Goethe wrote the poem during his first trip to the Harz when he spent two weeks on his own, with only local guides to accompany him, from 29 November to 14 December 1777. During this trip he signed himself in hotel guest books as "Johann Wilhelm Weber from Darmstadt". On 16 November he had referred in his diary to a "Project on the Secret Journey", an undertaking that he described on 7 December in a letter to Charlotte von Stein as a "pilgrimage". On the first of December, several days before the ascent of the Brocken, he had already conceived of the opening words of the poem, "Like the vulture". The 'pilgrimage' up the Brocken was intended to be the highlight of his trip, but as well as being considered dangerous, the weather conditions made it uncertain, and he was not able to make the ascent until 10 December. Many years later, in his autobiographical essay Campaign in France, he declared that he had seen a vulture "in the gloomy snow-capped clouds that rose from the north" on the Ettersberg, and that he had already begun the poem that day.

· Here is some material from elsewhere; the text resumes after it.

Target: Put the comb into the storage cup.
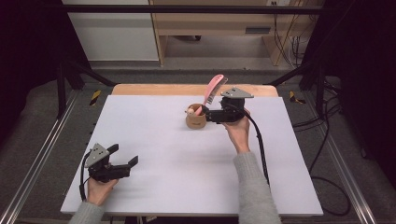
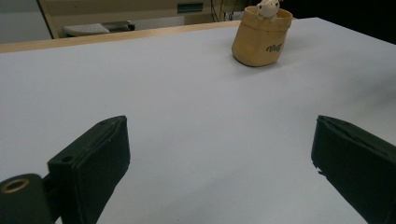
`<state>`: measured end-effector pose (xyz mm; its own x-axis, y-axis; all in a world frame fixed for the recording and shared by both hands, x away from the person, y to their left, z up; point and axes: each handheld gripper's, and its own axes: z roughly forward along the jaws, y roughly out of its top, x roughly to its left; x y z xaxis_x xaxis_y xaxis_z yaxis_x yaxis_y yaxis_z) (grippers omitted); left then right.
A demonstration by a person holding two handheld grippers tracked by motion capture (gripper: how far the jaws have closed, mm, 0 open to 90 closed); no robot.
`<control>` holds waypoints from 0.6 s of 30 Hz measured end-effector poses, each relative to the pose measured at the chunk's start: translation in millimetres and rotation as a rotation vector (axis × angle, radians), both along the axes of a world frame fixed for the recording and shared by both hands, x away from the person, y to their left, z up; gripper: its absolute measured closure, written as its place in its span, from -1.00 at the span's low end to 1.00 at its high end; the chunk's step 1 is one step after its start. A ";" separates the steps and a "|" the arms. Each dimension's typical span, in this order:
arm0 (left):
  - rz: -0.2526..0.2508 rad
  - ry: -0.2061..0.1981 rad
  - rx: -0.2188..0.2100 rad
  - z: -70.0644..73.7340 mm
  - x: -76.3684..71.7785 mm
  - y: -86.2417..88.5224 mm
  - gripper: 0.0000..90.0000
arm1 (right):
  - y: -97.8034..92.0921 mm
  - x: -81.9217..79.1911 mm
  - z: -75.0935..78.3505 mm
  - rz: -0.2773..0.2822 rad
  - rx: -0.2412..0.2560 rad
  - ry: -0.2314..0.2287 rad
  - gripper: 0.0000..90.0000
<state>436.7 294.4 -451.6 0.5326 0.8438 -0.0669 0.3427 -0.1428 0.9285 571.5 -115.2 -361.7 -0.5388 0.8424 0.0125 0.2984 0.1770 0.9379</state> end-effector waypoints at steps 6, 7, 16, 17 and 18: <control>0.002 -0.002 0.004 0.6 -0.6 0.2 -0.90 | -8.9 -11.3 2.8 0.032 0.029 -0.014 -1.00; -0.001 -0.002 0.006 0.6 -0.6 0.2 -0.90 | -10.6 -13.0 2.7 0.039 0.037 -0.014 -1.00; 0.001 -0.005 0.018 -1.0 -0.4 -0.7 -0.90 | -23.8 -29.1 -3.3 0.095 0.065 -0.025 -1.00; 0.002 -0.006 0.018 -1.0 -0.4 -0.7 -0.90 | -25.0 -31.1 -4.1 0.098 0.065 -0.032 -1.00; 0.002 -0.005 0.018 -1.0 -0.4 -0.7 -0.90 | -26.1 -33.3 -4.9 0.098 0.062 -0.038 -1.00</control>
<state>436.3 293.7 -452.7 0.5312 0.8459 -0.0487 0.3381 -0.1589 0.9276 538.3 -141.3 -366.6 -0.6198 0.7837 0.0409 0.2467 0.1451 0.9582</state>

The original manuscript of the poem has not survived, so the earliest known version is a transcription by Philipp Seidel, attached to a letter to Johann Heinrich Merck dated 5 August 1778. Goethe did not include the work in his handwritten collection of texts which he put together in 1777 for Charlotte von Stein. He edited his early version for the eight volume of his writings in 1789, making some minor changes in the final stanza.

==Form and themes==
The work consists of 88 lines of free verse, divided into eleven stanzas of differing lengths. This was a common ode arrangement in the 18th century. It contains two key elements that were to become central to the discourse of the Romantics on winter travel – references to frosty, lifeless landscapes, and their intimate connection with the loneliness of the hero who had withdrawn into the wilderness in the face of some kind of crisis.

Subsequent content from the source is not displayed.